The term “relevant person” is defined in s178A(6) ITA 2007 as “a person who is a party to the arrangements or a person connected with such a party.” (emphasis added). Section 257(1) ITA 2007 defines “arrangements” as including “any scheme, agreement, understanding, transaction or series of transactions (whether or not legally enforceable)”. The FTT’s decision in Hoopla Animation v HMRC [2023] UKFTT 00024 (TC) (the “FTT Decision”) held the relevant shares breached Condition A and accordingly dismissed the appeal.

3.

With the permission of the FTT, Hoopla appeals to the Upper Tribunal (“UT”) on two main issues. Hoopla argues the FTT misinterpreted and misapplied s178A: first in relation to the words “party to” in the definition of “relevant person”, and second regarding the concept of paying an amount “to or for the benefit of” the relevant person not extending to amounts that were received pursuant to arm’s length commercial subcontracting arrangements.
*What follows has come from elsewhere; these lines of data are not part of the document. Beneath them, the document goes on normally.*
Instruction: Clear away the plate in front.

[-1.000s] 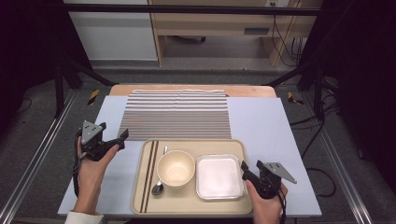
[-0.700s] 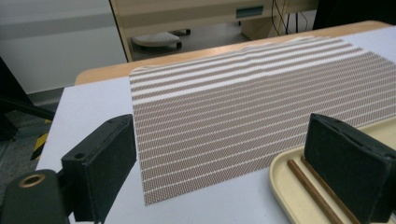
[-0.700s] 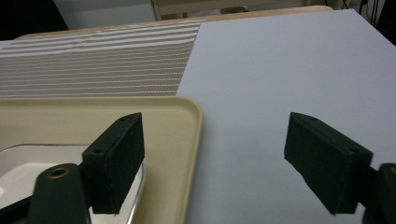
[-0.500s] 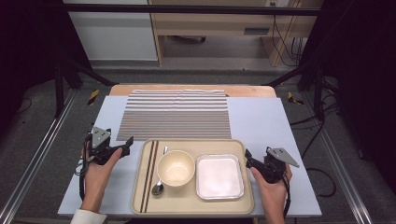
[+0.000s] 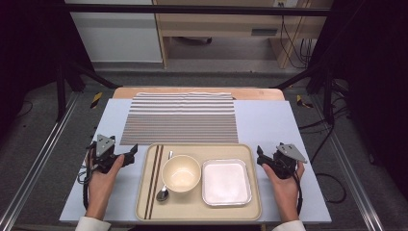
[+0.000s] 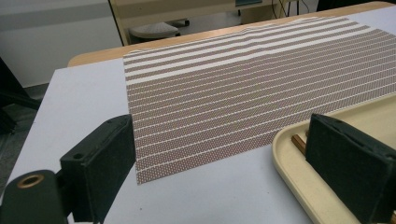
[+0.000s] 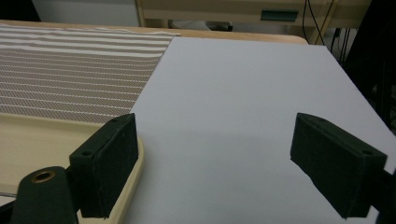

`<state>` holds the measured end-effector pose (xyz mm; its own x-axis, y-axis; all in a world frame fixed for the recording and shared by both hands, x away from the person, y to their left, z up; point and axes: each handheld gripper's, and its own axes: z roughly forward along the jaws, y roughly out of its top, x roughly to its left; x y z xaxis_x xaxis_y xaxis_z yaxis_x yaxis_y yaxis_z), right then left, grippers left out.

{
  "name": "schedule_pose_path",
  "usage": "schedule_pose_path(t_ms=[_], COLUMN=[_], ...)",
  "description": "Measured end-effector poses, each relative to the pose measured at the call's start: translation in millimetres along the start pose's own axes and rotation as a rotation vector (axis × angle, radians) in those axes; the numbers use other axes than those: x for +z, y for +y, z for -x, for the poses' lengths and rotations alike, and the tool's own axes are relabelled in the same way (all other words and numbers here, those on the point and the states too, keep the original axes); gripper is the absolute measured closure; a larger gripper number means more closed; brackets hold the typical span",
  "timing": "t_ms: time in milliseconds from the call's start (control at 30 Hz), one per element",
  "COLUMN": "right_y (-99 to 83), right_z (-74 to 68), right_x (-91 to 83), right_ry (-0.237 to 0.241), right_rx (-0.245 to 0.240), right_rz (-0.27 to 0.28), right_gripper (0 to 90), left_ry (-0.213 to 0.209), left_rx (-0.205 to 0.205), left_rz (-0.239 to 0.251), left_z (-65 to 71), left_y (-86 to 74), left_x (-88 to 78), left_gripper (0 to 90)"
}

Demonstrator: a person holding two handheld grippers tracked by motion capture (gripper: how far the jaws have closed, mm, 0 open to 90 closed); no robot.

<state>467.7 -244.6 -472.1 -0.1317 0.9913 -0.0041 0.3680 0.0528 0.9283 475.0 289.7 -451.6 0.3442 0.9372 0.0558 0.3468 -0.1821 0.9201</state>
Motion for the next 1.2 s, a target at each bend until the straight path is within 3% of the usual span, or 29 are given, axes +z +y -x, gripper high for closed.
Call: schedule_pose_path(t_ms=[433,667,1067,1200], right_y=[3.7,3.6,-5.6,-8.5], right_z=[10.5,14.8,13.8,11.4], right_x=[0.9,-5.8,-14.2,-15.5], right_ry=[-0.018,-0.015,0.022,-0.003], right_rx=[-0.06,-0.091,-0.118,-0.149], right_rz=[0.054,0.09,0.104,0.138], right_gripper=[15.4,14.5,10.8,10.2], left_ry=[-0.028,-0.035,-0.057,-0.061], left_rx=[-0.004,-0.011,-0.016,-0.013], left_rz=[0.074,0.079,0.102,0.113], left_z=[-4.3,-8.8,-6.9,-6.4], left_y=[-10.7,-15.3,-19.5,-20.0], left_x=[-6.0,-6.0,-9.9,-12.7], left_gripper=[7.4,7.3,7.3,7.0])
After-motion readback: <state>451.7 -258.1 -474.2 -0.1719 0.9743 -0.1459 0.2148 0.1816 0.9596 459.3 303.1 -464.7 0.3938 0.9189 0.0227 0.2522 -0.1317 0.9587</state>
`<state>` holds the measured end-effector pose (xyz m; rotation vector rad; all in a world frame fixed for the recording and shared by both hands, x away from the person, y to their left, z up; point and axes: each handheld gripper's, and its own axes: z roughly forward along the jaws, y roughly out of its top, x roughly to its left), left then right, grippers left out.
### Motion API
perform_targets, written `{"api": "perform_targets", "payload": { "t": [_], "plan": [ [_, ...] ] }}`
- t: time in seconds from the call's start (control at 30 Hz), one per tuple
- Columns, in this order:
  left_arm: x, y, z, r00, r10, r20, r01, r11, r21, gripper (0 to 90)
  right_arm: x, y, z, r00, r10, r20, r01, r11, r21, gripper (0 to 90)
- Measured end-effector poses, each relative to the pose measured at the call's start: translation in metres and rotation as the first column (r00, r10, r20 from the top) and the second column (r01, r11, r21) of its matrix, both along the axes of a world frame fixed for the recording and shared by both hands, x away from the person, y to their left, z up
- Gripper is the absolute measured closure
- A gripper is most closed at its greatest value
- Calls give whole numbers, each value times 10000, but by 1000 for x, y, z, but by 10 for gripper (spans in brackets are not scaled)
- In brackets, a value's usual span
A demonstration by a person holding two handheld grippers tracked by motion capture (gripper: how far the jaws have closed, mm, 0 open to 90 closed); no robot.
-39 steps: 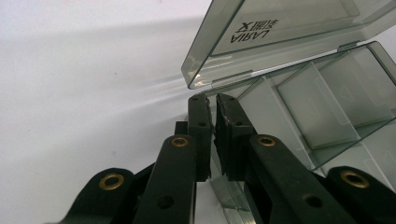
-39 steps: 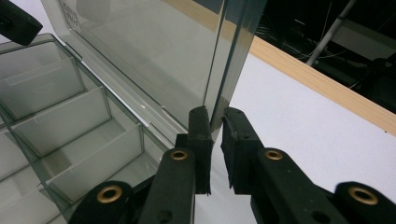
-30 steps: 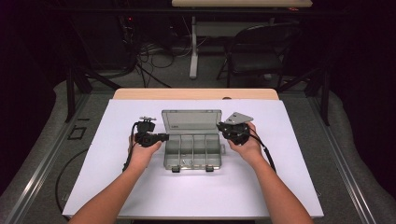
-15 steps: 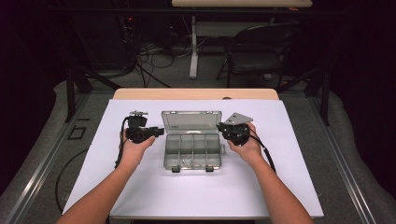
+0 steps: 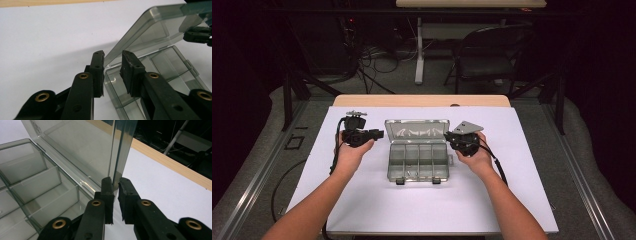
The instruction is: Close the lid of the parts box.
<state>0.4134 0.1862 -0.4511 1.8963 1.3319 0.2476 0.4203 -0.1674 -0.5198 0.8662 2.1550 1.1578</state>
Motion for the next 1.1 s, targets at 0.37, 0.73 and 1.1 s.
{"api": "perform_targets", "payload": {
  "t": [0.37,0.73,1.1],
  "plan": [
    [6,-1,27,9998,125,183,-129,9997,207,758,-1,0,0,10000,-25,-9,25,10000,21,826],
    [15,-15,55,9977,47,683,-72,9993,373,765,-2,0,0,10000,-16,7,16,10000,5,827],
    [21,-41,58,9941,-280,1047,223,9983,545,819,-2,0,-1,10000,-14,-8,14,10000,22,827]
  ]
}}
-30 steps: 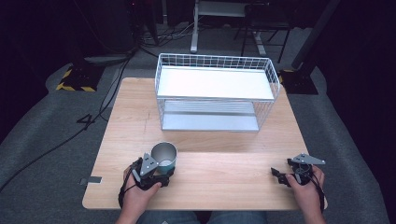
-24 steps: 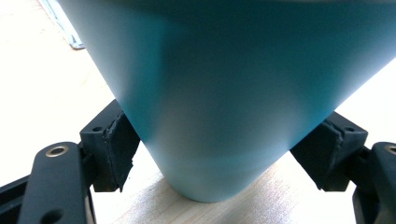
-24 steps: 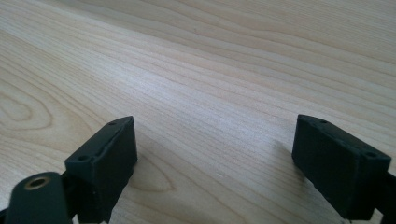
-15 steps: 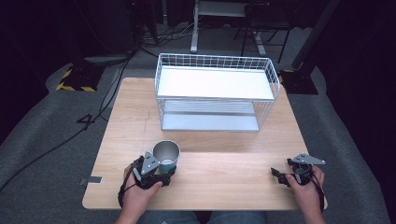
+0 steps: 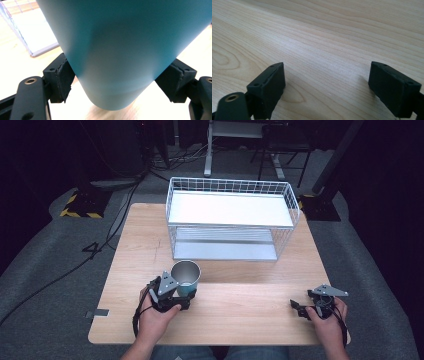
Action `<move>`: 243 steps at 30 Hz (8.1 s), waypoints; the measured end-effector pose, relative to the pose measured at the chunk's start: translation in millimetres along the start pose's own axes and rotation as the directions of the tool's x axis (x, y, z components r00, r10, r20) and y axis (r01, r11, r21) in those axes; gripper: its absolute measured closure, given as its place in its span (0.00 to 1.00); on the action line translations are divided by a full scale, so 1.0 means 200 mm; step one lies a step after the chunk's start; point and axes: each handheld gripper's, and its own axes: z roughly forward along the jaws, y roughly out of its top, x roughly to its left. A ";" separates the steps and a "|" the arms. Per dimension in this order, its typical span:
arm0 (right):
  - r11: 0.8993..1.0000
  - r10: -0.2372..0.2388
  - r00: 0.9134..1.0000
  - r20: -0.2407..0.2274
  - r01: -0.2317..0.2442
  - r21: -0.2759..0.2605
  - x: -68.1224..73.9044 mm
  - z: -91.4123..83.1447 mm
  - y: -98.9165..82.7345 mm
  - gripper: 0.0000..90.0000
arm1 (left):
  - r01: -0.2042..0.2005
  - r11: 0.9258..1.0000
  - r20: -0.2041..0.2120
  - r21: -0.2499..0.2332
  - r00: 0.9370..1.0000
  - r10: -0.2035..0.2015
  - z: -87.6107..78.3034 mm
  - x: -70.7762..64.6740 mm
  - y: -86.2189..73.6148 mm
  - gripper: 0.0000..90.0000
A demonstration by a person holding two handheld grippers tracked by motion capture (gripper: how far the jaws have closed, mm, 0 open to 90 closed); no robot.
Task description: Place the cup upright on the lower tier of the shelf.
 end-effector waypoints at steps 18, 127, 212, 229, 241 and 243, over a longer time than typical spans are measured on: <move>1.000 0.000 1.000 0.000 0.000 0.000 0.00 0.00 0.00 0.16 | 0.043 0.997 0.028 -0.060 0.999 -0.041 0.12 0.02 0.15 0.25; 1.000 0.000 1.000 0.000 0.000 0.000 0.00 0.00 0.00 0.16 | 0.094 0.994 -0.158 -0.062 0.982 -0.103 1.03 0.11 0.47 0.17; 1.000 0.000 1.000 0.000 0.000 0.000 0.00 0.00 0.00 0.16 | -0.095 0.995 0.006 0.008 0.995 0.095 -0.23 0.08 0.05 0.22; 1.000 -0.001 1.000 0.000 0.001 0.000 0.00 0.00 0.00 0.16 | -0.032 0.993 0.013 0.117 0.999 0.030 -0.29 0.20 -0.23 0.23; 1.000 -0.001 1.000 0.000 0.001 0.000 0.00 0.00 0.00 0.16 | -0.024 0.975 -0.015 0.222 0.999 0.028 -0.27 0.27 -0.34 0.22; 1.000 0.000 1.000 0.000 0.000 0.000 0.00 0.00 0.00 0.16 | -0.023 0.969 -0.015 0.248 1.000 0.027 -0.26 0.28 -0.37 0.22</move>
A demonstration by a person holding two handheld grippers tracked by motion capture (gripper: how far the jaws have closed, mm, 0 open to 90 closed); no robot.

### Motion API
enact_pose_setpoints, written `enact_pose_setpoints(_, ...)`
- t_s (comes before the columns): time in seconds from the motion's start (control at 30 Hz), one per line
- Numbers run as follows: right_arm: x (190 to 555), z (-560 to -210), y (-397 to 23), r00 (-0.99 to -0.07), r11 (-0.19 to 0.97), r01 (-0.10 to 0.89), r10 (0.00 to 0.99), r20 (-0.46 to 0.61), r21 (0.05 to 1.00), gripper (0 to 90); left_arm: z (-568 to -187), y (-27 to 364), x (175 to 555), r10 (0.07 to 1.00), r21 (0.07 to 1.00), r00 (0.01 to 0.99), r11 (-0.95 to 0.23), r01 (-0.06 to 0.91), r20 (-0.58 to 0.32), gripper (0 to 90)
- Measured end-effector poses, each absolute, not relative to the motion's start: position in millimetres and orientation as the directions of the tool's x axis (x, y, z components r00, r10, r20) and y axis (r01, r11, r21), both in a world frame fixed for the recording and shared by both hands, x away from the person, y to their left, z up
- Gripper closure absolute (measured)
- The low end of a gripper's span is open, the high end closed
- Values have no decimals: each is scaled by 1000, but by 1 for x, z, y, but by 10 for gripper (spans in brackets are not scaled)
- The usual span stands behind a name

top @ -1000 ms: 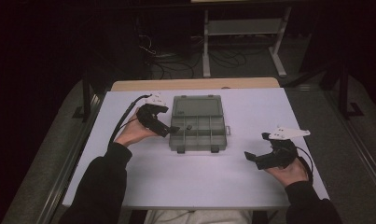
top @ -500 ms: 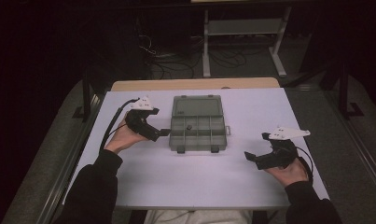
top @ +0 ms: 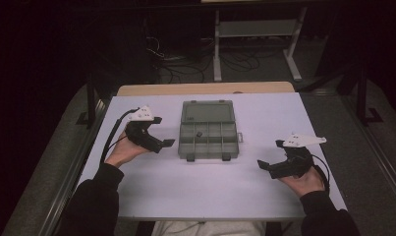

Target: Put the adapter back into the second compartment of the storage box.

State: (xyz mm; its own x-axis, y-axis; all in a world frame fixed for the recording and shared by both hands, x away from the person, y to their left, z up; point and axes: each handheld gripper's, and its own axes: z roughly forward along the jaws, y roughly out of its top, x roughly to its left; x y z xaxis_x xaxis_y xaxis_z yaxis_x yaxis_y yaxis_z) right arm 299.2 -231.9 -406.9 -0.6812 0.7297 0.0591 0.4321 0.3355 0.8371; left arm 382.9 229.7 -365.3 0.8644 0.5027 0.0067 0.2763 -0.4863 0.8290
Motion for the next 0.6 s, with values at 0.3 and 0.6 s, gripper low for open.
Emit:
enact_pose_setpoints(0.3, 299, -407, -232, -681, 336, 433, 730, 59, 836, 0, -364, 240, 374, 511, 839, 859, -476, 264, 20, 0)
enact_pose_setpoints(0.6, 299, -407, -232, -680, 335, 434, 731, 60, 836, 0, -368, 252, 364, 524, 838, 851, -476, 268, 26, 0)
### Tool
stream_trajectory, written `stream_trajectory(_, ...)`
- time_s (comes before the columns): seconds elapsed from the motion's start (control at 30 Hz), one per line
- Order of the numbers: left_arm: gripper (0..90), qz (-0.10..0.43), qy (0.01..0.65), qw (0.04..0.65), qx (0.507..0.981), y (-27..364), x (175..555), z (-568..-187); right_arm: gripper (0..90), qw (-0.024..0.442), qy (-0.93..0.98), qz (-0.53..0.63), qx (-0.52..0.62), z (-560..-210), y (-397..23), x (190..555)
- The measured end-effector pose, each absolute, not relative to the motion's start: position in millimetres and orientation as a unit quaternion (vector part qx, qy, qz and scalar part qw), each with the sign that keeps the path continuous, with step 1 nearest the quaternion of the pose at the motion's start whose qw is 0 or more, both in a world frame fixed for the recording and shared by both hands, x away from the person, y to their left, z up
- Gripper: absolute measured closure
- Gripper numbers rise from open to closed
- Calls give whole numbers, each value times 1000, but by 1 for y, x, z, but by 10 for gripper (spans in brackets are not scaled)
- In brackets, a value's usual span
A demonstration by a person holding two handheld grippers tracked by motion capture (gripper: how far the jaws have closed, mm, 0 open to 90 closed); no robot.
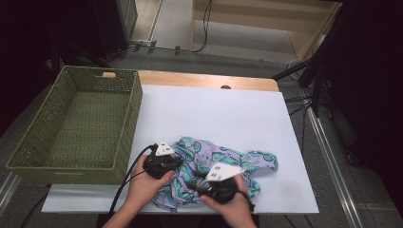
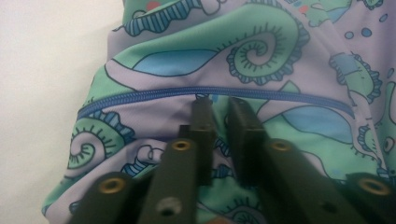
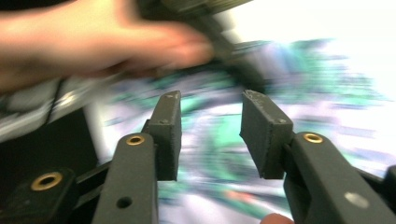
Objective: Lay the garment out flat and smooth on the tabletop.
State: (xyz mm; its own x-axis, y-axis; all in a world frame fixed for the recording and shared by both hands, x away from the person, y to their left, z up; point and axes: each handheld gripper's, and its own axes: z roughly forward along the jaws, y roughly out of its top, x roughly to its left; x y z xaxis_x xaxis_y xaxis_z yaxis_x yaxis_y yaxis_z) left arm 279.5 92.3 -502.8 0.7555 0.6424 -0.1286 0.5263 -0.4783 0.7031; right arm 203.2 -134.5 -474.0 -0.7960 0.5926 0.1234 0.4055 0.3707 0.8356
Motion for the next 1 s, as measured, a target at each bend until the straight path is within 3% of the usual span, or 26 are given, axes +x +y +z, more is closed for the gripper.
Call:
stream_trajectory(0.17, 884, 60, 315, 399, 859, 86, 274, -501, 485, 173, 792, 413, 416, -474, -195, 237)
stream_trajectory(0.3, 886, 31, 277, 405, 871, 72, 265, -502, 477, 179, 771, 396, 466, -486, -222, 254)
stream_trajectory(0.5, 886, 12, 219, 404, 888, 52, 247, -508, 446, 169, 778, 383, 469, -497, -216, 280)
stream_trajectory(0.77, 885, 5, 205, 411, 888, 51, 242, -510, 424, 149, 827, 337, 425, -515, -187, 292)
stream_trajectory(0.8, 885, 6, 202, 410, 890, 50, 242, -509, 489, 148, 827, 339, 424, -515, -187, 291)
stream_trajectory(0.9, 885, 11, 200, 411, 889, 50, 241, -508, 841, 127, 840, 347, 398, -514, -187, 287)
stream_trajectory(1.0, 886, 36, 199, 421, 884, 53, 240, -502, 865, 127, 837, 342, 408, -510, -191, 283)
Both these issues were considered by the UT earlier this year in Coconut Animated Island Ltd v HMRC [2024] UKUT 75 (TCC) (“Coconut UT”) in relation to the materially similar SEIS provisions. As we will explain we reject Hoopla’s arguments that Coconut UT was wrongly decided or that it was not on point. The FTT did not have the benefit of Coconut UT but our conclusion is the FTT nevertheless applied the correct legal principles to the case before it and that Hoopla’s appeal should be dismissed.

4.

We were grateful for the submissions of both parties’ counsel and in particular to Ms Brown and Ms Sheldon for agreeing to act pro bono for the appellant.